== Segment start ==
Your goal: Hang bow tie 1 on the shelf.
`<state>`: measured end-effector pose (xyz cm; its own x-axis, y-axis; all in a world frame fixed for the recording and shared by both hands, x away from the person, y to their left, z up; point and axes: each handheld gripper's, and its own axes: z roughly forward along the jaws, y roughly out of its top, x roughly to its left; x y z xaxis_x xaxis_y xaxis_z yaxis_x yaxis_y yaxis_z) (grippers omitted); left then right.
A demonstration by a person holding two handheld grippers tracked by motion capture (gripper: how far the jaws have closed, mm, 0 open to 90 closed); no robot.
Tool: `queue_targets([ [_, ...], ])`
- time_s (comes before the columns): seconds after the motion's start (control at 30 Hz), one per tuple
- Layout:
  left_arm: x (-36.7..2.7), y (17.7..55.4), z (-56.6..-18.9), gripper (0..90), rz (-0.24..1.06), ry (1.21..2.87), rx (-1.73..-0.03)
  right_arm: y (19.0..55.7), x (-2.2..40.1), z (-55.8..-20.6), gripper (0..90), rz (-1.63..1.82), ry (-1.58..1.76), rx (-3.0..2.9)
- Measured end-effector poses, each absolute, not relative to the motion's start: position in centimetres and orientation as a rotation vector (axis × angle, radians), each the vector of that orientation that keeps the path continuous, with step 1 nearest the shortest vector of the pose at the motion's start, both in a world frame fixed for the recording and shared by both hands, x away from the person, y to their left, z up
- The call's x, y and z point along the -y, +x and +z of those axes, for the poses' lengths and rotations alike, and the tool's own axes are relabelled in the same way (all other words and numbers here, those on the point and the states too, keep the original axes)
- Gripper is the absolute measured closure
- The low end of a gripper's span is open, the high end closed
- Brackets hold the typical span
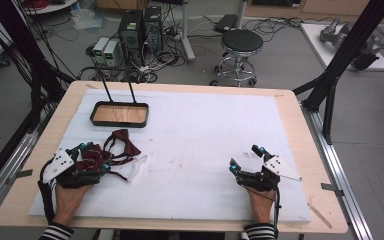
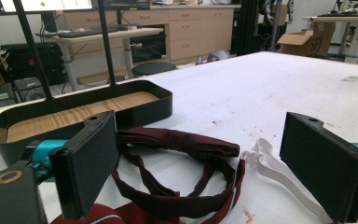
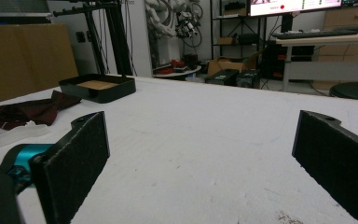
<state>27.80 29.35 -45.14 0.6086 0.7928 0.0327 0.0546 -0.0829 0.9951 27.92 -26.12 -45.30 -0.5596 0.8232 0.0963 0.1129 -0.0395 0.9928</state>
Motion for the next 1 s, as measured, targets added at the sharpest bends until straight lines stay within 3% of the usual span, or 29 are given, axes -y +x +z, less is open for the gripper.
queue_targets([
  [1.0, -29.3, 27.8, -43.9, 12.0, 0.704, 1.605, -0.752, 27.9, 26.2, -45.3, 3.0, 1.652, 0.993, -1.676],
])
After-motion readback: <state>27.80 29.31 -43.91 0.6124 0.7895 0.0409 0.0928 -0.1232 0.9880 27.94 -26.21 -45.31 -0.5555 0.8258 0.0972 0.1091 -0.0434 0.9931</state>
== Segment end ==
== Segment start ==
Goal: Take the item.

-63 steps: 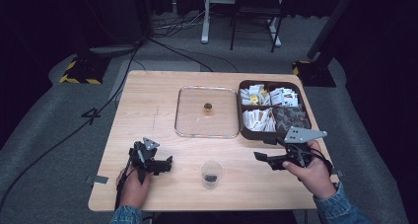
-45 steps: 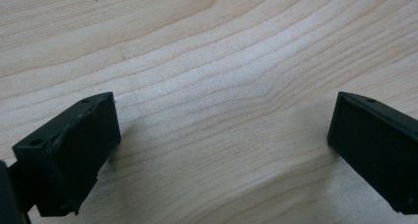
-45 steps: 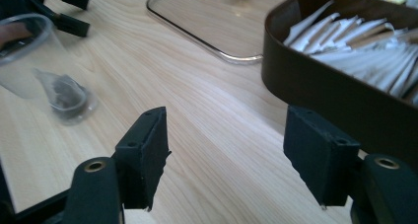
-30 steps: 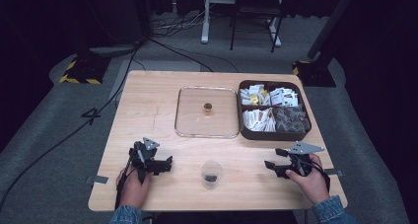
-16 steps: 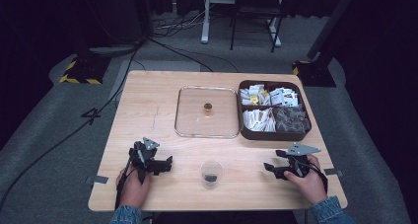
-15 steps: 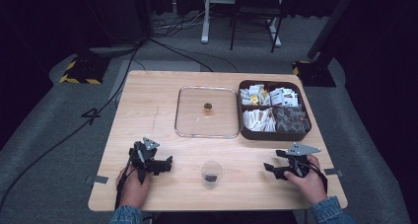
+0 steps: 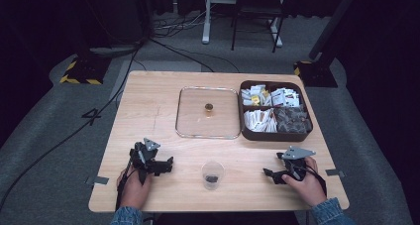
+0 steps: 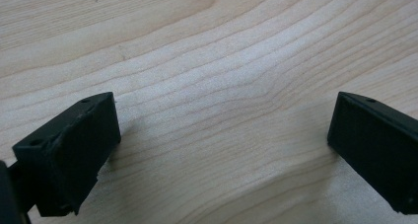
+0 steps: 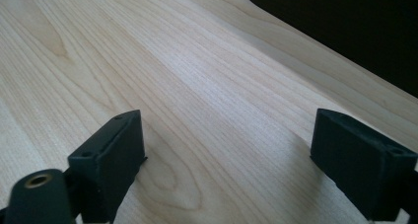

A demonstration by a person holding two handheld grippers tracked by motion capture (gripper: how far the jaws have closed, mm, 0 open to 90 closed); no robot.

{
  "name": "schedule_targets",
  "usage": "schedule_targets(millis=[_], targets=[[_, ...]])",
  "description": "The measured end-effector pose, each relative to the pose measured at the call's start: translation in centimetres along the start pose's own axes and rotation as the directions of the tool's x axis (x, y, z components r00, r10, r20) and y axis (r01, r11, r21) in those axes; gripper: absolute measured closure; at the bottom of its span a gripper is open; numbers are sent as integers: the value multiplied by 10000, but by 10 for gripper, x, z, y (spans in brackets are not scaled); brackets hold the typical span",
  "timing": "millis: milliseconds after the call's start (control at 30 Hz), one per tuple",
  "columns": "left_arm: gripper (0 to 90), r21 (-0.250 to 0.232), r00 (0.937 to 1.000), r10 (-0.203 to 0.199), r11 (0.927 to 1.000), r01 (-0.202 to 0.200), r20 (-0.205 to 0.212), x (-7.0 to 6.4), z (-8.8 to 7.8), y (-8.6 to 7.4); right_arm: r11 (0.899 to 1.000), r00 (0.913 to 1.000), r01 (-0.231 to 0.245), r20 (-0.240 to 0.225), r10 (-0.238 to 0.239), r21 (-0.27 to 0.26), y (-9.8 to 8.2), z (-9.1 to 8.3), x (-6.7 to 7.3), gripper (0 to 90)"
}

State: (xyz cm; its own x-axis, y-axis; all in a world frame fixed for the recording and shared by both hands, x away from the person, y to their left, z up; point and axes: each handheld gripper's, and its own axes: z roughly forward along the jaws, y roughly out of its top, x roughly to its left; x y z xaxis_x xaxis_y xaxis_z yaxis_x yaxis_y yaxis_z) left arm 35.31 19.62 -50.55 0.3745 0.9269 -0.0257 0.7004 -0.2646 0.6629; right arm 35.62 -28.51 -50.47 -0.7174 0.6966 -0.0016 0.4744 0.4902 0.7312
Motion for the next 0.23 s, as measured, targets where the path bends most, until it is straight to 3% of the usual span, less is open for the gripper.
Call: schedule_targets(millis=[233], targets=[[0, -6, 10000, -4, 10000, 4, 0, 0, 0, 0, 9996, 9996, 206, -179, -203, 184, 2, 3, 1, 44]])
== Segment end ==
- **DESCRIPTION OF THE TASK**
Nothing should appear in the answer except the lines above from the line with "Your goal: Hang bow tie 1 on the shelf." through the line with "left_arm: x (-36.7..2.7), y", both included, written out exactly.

- **RESPONSE TO THE EXERCISE**
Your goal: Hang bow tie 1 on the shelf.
`<state>`: measured end-effector pose (xyz cm; its own x-axis, y-axis; all in a world frame fixed for the recording and shared by both hands, x away from the person, y to their left, z up; point and axes: each handheld gripper's, and its own axes: z roughly forward along the jaws, y roughly out of its top, x roughly to its left; x y z xaxis_x xaxis_y xaxis_z yaxis_x yaxis_y yaxis_z) (grippers omitted); left then right.
A demonstration by a person holding two handheld grippers tracked by motion capture (gripper: how far the jaws have closed, mm, 0 open to 90 closed); no robot.
Tool: `queue_targets([ [_, ...], ])`
- time_s (comes before the columns): seconds after the motion's start (control at 30 Hz), one per tuple
- Layout:
  left_arm: x (-36.7..2.7), y (17.7..55.4), z (-56.6..-18.9), gripper (0..90), rz (-0.24..1.06), ry (1.21..2.87), rx (-1.73..-0.03)

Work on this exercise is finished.